Researchers have dosed microscopic hydra with cannabinoids to observe their feeding habits, and in 2000, a study at the University of Wisconsin-Oshkosh injected THC into the spinal fluid of rats and set them loose on some chocolate cake batter. The conclusion? The active ingredient in marijuana had effectively given munchies to the THC-injected rats, which ate more greedily.
Now a new study has extended the investigation to one of the best-studied organisms on the planet, Caenorhabditis elegans, a type of roundworm frequently used in lab experiments. Since around two-thirds of human disease genes are present in the worm, and about one-third of human genes overall, the results could open the door to further research into the human nervous system.
But first, the scientists from the University of Oregon Institute of Neuroscience had to answer some basic questions about the worms’ tiny nervous systems.

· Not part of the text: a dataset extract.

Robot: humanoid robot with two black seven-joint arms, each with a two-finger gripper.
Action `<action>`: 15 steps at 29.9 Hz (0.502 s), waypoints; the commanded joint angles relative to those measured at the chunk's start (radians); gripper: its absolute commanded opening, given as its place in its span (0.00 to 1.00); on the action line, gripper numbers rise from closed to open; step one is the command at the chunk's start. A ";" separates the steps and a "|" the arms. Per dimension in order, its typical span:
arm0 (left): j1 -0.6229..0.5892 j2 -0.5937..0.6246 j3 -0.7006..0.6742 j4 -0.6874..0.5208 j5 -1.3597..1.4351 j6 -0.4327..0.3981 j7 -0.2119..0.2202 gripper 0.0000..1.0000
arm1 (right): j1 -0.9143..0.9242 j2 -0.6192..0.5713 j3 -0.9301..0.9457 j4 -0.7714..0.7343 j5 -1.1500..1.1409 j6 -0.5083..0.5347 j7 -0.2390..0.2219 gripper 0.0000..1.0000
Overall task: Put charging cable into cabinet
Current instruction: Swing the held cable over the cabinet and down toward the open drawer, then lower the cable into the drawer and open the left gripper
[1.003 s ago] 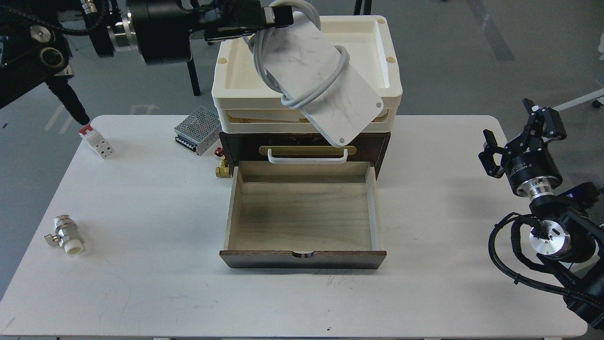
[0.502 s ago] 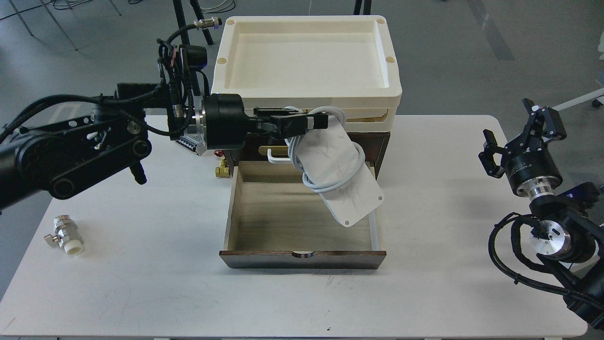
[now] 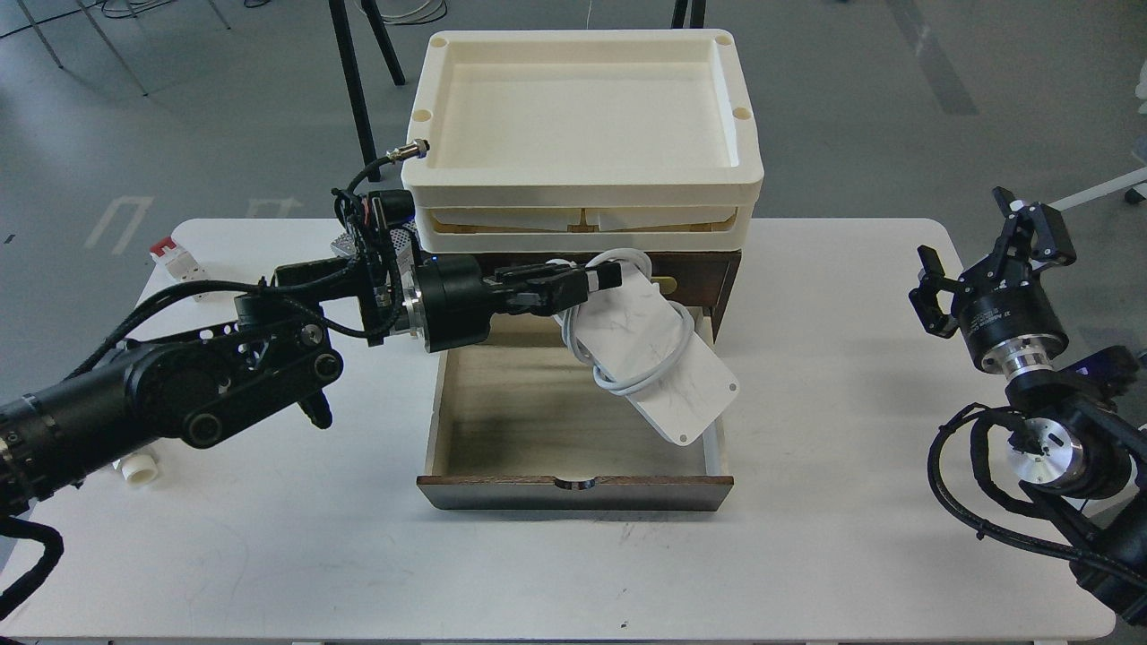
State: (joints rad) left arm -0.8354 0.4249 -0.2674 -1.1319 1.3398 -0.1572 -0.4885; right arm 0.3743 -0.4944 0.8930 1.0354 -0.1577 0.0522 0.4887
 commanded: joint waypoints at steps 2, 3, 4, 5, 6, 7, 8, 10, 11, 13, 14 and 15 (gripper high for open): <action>0.073 -0.026 0.002 0.034 0.004 0.045 0.000 0.05 | 0.000 0.000 0.001 0.000 0.000 0.000 0.000 0.99; 0.084 -0.028 0.002 0.035 0.004 0.048 0.000 0.05 | 0.000 0.000 0.001 0.000 0.000 0.000 0.000 0.99; 0.094 -0.029 0.000 0.037 0.004 0.054 0.000 0.05 | 0.000 0.000 0.001 0.000 0.000 0.000 0.000 0.99; 0.104 -0.035 0.002 0.038 0.005 0.064 0.000 0.05 | 0.000 -0.001 0.001 0.000 0.000 0.000 0.000 0.99; 0.108 -0.049 0.002 0.049 0.007 0.073 0.000 0.05 | 0.000 0.000 0.001 0.000 0.000 0.000 0.000 0.99; 0.113 -0.061 0.004 0.061 0.007 0.077 0.000 0.05 | 0.000 0.000 0.001 -0.002 0.000 0.000 0.000 0.99; 0.114 -0.074 0.004 0.076 0.007 0.080 0.000 0.05 | 0.000 0.000 0.001 0.000 0.000 0.000 0.000 0.99; 0.114 -0.092 0.005 0.103 0.007 0.080 0.000 0.06 | 0.000 0.000 0.001 0.000 0.000 0.000 0.000 0.99; 0.114 -0.098 0.013 0.116 0.007 0.082 0.000 0.06 | 0.000 0.000 0.001 0.000 0.000 0.000 0.000 0.99; 0.113 -0.117 0.036 0.155 0.007 0.084 0.000 0.06 | 0.000 0.000 0.001 0.000 0.000 0.000 0.000 0.99; 0.113 -0.132 0.045 0.176 0.007 0.085 0.000 0.07 | 0.000 0.000 0.001 0.000 0.001 0.000 0.000 0.99; 0.113 -0.141 0.046 0.199 0.005 0.090 0.000 0.08 | 0.000 0.000 0.001 0.000 0.000 0.000 0.000 0.99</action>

The worms normally feed on bacteria from decaying plant matter and, after they’re born, develop a preference for the more nutritious varieties. The researchers singled them out and gave them anandamide, a cannabinoid found in worms as well as mammals. Then they fed the worms five different bacterial entrées and measured how aggressively they pumped them into their bodies.
As with humans, the cannabinoid increased the worms’ interest in the richer food and decreased that in the bland.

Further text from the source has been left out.